La Perruque develops artisanal, minimal and timeless leather goods with a focus on functionality and refined details. The products are all handmade in their workshop in Malmö, Sweden, but they are soon to up sticks and move to Paris and open a retail store which will also function as a workshop.
The leathers come from the best international suppliers, they share a supplier with Hermès, and promise their accessorise will age beautifully and get a nice patina over the time. The leathers are natural and have not been covered by a synthetic top finish. It means their colour will evolve with time and sun exposure.
From Copenhagen and the hands of Ulrik Pedersen - previously at NN07 - Sunflower wants to provide something longer lasting within the men’s clothing market. The method of production is as important as the final product, with an instance on sourcing the best quality fabrics, technical innovation and make.
SS20 sees metallic pinstripes and a focus on considered separates for those who still want something smart while imbued with Scandi cool.
Brixton based, this British-Nigerian fashion designer is offering hand-finished and artistic unisex pieces inspired by ‘politics of identity and social climates’.
Following several successful stints at Maison Margiela, J.W. Anderson and Celine, the London- born designer graduated from the prestigious Central Saint Martin's Design school in June 2017 with First Class Honours.
The young designer was recently shortlisted as a finalist in the ASOS Fashion Discovery 2018, and is a triple-award winner of the globally-acclaimed ITS 2018, where she took home a hat trick of awards across both Fashion and Artwork categories - The Diesel Award, The Vogue Talents Award and The ITS Time For Coffee Award.
John Booth X Sunspel
Fashion loves an artist of the season and the Scottish born, John Booth, with his colourful signature FA Cup-earred men is SS20’s. Following on from a recent collaboration with the Scottish accessorises brand, Begg & Co., he has now teamed up with Nottingham’s Sunspel. Offering a large collaboration of T-shirts, swim shorts, camp collar shirt and jacket in Booth’s palette of clashing primaries, it is a refreshing injection of colour in Sunspel’s reliable stable of basics.

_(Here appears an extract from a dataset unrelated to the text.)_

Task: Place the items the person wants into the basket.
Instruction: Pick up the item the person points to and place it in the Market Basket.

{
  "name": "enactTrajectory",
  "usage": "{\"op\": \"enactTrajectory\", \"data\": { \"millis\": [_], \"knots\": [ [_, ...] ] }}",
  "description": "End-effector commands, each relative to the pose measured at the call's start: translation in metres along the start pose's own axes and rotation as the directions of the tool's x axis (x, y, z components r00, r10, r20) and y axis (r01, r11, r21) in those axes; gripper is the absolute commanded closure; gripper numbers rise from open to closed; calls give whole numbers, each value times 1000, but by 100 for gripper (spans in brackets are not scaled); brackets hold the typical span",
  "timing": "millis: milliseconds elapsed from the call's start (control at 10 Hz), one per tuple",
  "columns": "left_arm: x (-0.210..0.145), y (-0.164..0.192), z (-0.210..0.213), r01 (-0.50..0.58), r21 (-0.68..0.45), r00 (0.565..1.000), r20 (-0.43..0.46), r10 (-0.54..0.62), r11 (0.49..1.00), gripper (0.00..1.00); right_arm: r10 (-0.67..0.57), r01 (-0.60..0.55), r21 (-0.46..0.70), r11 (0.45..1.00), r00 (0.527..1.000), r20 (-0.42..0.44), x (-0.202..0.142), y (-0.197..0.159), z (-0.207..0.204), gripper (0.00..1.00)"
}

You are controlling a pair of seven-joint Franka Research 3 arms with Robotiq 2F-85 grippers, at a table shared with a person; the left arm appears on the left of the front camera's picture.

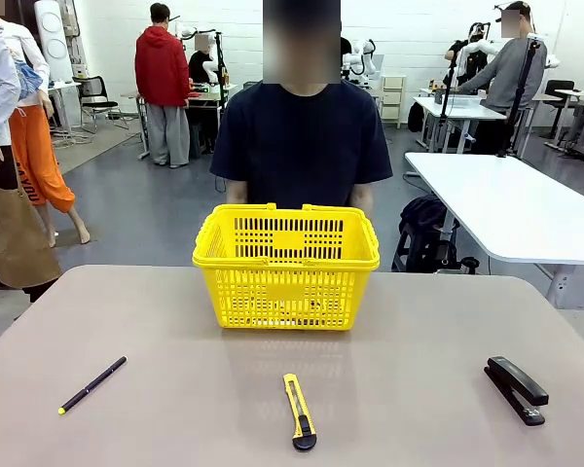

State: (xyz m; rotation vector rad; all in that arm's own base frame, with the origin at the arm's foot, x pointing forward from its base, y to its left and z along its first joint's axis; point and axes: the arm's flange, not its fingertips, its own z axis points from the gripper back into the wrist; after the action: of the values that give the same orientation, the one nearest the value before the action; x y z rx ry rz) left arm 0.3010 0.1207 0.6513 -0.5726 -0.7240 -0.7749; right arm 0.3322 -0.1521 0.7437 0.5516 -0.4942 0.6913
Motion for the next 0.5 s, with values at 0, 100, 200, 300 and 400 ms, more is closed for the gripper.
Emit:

See Berlin Trade Shows Report SS20 - here
The style world can never have enough fancy candles and blankets, it gives us #FashionWankers a break from the clothes. Along with Luke Edward Hall, John Booth is one of the artists du jour of the fashion set. This, his second collaboration with Scottish textile maker, Begg & Co, I’ll admit, I missed the first one, features John Booth’s famous FA Cup eared male portrait found on many of his pottery and artworks.
Made from a special blend of lambswool and cashmere yarns, the Valatzu's supersoft style has contrast blanket stitching – a traditional finish used on bound-edge blankets. All proudly made in Scotland.